→ **What needs to be done**
Scan the entries below for the word "heap", then copy each line that holds it.

□ □ □

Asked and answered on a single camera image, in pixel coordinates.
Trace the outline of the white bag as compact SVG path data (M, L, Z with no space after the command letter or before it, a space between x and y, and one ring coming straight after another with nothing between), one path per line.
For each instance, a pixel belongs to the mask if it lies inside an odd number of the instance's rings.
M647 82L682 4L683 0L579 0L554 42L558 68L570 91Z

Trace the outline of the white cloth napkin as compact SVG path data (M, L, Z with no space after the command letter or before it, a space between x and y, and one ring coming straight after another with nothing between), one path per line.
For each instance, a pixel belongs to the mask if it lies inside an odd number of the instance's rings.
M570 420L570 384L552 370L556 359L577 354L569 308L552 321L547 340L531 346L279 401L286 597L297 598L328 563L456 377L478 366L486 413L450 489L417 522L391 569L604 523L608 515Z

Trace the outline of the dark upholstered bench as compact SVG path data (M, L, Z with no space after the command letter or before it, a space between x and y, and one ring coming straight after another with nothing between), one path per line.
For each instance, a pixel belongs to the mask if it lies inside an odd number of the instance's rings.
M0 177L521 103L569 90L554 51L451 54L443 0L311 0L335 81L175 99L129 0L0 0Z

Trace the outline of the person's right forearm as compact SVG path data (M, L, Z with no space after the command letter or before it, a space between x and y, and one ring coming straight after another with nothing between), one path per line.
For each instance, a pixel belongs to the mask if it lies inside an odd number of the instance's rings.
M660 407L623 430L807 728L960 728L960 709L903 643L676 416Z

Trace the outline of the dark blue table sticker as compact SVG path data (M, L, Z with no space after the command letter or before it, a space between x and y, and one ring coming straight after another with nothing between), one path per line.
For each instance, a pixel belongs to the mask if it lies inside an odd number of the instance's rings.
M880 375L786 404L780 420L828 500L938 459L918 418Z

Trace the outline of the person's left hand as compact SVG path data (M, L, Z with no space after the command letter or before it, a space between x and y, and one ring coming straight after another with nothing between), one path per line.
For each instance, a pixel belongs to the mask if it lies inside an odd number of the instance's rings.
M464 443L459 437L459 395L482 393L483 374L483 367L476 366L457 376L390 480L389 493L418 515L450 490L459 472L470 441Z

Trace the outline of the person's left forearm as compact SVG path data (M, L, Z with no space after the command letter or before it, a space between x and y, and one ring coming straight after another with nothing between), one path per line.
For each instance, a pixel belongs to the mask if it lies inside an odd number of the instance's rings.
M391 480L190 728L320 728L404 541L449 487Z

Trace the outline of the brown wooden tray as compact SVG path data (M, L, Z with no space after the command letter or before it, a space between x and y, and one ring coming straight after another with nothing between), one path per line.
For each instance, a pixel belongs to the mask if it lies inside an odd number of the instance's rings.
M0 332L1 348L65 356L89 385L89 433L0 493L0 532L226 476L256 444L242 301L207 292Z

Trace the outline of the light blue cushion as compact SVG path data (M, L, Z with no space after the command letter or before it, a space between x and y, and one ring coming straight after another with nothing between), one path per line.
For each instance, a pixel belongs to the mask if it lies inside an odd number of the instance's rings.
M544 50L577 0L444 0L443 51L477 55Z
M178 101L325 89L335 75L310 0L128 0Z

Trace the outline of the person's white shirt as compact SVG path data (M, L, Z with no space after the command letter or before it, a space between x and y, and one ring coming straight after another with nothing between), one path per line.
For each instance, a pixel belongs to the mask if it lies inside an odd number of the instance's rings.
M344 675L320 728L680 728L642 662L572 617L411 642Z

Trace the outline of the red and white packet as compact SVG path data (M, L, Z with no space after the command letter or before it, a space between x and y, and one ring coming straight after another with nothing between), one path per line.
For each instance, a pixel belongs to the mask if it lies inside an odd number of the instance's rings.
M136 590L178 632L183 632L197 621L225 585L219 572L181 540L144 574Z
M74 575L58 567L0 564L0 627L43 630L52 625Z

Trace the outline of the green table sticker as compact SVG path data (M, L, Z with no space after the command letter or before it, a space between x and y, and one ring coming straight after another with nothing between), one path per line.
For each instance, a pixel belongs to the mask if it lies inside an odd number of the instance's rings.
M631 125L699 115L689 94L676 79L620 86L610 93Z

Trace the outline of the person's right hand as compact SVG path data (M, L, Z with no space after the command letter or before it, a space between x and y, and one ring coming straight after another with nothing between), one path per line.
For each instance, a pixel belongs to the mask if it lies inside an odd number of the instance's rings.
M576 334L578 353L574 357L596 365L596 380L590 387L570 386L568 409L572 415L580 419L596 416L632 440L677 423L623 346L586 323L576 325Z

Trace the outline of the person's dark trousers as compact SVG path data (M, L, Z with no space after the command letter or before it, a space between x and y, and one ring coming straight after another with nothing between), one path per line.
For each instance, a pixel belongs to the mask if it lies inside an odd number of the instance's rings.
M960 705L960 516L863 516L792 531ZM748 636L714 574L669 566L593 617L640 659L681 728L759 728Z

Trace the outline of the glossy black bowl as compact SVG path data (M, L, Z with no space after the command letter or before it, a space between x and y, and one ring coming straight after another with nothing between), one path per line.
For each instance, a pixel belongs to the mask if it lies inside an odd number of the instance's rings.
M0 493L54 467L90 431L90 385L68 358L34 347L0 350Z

□ □ □

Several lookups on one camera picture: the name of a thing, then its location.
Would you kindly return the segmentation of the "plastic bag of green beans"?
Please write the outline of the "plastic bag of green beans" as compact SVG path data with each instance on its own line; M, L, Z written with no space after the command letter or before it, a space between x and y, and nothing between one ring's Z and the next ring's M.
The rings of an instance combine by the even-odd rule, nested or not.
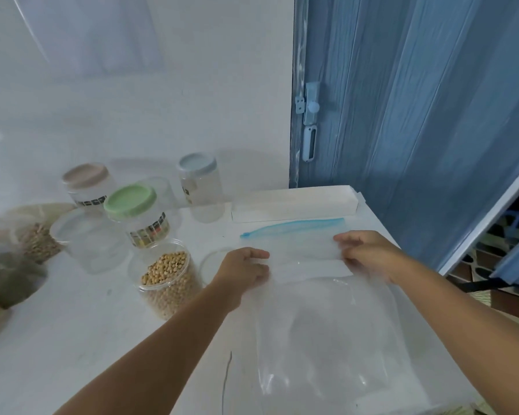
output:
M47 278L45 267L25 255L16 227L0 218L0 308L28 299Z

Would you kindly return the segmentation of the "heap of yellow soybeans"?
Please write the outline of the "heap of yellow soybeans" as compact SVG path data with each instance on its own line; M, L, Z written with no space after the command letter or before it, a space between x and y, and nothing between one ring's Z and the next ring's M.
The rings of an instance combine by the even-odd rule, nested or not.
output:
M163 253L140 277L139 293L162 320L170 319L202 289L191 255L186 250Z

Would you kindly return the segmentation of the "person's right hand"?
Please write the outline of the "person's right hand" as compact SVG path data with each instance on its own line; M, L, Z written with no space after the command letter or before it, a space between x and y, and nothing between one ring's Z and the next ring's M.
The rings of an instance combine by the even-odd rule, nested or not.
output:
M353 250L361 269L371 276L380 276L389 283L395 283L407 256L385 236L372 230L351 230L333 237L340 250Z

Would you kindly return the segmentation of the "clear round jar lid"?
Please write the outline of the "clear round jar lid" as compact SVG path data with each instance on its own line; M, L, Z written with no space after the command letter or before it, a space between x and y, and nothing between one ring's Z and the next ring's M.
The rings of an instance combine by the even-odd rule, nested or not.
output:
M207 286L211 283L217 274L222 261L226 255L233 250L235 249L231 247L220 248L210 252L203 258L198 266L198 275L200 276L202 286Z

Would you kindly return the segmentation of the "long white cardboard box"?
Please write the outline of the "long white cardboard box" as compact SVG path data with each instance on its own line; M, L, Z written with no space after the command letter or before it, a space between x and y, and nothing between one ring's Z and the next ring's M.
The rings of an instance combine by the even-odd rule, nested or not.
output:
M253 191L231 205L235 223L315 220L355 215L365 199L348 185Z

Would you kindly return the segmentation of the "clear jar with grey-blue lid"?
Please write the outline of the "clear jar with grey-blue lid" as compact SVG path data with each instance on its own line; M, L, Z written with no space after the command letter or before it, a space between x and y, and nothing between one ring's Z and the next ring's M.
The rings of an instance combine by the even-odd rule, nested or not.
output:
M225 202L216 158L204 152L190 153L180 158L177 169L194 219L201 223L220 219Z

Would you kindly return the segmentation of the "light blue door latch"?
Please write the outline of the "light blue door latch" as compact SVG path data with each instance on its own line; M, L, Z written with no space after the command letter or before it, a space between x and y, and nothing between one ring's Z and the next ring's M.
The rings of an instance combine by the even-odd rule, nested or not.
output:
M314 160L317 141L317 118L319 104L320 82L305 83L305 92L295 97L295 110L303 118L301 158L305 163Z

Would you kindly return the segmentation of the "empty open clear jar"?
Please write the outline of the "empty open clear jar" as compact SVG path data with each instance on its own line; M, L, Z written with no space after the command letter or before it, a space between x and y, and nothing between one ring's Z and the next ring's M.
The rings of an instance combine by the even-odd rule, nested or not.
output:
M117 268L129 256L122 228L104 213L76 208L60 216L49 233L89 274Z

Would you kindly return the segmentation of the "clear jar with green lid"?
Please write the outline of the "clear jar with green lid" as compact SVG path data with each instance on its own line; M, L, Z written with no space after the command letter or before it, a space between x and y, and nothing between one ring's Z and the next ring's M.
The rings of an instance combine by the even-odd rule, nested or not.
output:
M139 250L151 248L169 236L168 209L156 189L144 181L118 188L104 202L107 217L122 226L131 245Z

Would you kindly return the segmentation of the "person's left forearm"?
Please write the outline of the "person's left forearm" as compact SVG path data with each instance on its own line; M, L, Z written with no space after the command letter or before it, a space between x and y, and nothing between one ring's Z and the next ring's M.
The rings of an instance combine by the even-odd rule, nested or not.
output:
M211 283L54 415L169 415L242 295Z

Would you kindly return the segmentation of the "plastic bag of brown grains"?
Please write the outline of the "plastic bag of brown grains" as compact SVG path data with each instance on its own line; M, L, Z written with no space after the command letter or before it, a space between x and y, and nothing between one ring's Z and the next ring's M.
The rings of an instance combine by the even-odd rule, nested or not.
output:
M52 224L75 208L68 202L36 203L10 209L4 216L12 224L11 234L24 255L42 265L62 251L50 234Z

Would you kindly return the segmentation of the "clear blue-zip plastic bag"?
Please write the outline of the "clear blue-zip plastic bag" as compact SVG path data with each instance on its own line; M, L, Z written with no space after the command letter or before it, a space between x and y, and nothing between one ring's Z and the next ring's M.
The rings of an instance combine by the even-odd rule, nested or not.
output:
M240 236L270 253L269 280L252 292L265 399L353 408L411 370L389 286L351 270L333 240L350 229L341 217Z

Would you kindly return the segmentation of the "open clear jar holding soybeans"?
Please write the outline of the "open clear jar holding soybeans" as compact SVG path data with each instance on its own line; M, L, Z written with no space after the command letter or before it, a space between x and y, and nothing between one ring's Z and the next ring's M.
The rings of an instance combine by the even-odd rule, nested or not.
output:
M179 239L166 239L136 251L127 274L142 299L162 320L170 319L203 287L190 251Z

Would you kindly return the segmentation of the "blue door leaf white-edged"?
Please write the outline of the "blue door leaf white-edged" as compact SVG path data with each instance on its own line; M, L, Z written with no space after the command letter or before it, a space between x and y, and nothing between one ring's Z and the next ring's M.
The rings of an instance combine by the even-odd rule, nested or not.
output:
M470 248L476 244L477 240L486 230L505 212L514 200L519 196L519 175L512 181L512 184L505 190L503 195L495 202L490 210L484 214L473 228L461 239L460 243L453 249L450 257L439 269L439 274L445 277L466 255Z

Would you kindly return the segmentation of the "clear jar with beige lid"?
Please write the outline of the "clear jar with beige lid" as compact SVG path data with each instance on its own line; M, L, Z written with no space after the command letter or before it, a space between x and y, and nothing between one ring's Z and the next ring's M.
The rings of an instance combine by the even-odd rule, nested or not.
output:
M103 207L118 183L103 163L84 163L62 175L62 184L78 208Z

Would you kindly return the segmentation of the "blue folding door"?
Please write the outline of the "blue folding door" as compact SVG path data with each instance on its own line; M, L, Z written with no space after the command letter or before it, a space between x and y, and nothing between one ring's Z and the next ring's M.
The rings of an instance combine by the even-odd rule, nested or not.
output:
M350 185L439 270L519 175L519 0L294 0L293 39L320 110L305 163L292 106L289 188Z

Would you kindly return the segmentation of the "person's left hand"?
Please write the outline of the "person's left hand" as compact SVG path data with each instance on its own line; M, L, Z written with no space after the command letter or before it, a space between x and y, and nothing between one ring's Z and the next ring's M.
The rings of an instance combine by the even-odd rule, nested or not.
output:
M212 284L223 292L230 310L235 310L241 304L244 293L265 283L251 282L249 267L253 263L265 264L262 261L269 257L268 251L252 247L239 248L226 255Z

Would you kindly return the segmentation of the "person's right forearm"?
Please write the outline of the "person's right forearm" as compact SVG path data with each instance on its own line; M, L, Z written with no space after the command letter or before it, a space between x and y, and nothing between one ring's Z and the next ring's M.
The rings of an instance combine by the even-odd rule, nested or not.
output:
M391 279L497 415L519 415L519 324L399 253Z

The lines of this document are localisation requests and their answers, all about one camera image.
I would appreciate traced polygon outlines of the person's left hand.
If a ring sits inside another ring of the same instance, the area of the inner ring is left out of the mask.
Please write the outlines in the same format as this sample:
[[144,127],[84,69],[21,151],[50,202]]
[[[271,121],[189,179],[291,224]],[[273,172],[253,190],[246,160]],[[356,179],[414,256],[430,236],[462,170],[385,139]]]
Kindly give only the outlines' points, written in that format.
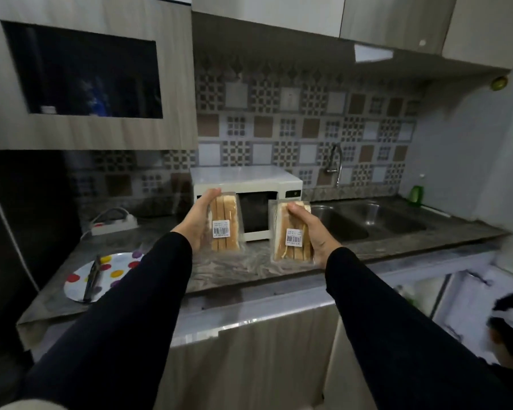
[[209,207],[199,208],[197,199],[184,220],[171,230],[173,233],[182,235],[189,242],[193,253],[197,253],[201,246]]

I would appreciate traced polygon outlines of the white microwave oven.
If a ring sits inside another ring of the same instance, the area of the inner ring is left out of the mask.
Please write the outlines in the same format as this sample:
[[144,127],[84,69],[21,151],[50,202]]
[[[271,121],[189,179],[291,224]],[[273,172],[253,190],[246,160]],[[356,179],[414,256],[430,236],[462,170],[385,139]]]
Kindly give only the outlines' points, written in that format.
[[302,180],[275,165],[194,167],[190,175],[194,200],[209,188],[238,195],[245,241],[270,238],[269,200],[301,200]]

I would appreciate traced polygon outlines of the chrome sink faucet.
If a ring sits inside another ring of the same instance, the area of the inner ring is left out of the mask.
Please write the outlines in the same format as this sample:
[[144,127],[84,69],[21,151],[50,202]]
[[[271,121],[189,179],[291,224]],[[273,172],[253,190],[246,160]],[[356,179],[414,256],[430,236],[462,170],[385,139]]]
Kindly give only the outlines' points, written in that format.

□ □ □

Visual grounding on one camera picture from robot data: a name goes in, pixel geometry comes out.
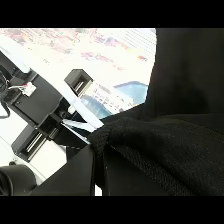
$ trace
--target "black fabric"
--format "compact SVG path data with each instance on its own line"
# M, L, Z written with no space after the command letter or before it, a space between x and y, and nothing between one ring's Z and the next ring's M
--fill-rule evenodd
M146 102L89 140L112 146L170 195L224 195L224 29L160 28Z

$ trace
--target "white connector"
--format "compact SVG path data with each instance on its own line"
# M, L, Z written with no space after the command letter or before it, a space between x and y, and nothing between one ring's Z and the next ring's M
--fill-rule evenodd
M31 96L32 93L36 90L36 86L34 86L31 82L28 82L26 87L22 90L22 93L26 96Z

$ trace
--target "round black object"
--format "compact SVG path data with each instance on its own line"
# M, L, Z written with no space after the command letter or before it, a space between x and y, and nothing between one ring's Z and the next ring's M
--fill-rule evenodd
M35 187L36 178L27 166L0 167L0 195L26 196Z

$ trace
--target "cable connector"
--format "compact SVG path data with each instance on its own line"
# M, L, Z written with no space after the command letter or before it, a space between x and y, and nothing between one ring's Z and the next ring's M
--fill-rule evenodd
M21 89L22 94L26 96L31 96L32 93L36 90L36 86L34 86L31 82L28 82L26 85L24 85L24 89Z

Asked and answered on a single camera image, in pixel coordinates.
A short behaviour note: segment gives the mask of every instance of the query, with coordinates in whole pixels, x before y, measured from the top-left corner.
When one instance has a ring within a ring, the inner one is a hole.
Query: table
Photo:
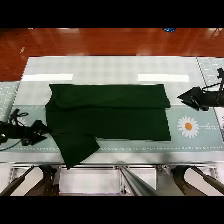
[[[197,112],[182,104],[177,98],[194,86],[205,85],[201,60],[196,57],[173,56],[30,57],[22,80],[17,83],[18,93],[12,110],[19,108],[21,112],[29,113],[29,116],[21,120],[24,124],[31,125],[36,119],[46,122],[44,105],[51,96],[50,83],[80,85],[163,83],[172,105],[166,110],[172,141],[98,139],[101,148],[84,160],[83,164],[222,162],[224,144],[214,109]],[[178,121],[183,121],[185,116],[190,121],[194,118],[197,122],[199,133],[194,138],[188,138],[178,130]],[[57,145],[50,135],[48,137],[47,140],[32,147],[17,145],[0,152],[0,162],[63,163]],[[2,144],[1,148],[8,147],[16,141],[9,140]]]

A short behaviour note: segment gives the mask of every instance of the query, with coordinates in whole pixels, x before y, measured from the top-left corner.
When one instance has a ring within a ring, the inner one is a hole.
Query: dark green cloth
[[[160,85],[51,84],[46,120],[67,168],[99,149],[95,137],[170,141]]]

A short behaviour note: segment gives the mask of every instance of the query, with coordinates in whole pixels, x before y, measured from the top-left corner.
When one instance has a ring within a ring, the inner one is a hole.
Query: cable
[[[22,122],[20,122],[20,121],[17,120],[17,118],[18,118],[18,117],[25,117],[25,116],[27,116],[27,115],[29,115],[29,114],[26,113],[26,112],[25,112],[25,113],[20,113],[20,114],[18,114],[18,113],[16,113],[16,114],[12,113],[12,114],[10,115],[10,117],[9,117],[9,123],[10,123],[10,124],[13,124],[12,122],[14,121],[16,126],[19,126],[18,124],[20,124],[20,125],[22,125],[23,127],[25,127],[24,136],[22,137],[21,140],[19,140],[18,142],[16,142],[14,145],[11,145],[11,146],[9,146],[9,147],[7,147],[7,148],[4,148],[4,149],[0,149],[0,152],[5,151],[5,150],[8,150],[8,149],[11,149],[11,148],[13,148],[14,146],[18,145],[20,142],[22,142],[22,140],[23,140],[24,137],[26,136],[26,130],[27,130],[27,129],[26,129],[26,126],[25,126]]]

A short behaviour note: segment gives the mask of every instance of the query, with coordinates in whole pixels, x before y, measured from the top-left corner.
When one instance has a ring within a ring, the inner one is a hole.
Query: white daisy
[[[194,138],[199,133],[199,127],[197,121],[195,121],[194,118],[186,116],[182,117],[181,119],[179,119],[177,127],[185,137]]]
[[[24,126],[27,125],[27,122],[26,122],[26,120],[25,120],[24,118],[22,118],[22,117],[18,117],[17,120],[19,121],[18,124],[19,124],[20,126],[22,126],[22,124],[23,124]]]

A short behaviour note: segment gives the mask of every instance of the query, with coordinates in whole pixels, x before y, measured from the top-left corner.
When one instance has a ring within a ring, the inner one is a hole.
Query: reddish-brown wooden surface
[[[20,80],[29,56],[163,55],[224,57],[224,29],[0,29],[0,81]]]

□ □ □

→ **Solution**
Would you kindly return the segmentation of the "heap of yellow soybeans"?
Please write the outline of the "heap of yellow soybeans" as compact SVG path data with each instance on its own line; M, L, Z written with no space after the command letter or before it, a space between x and y, and nothing between one ring's Z and the next ring's M.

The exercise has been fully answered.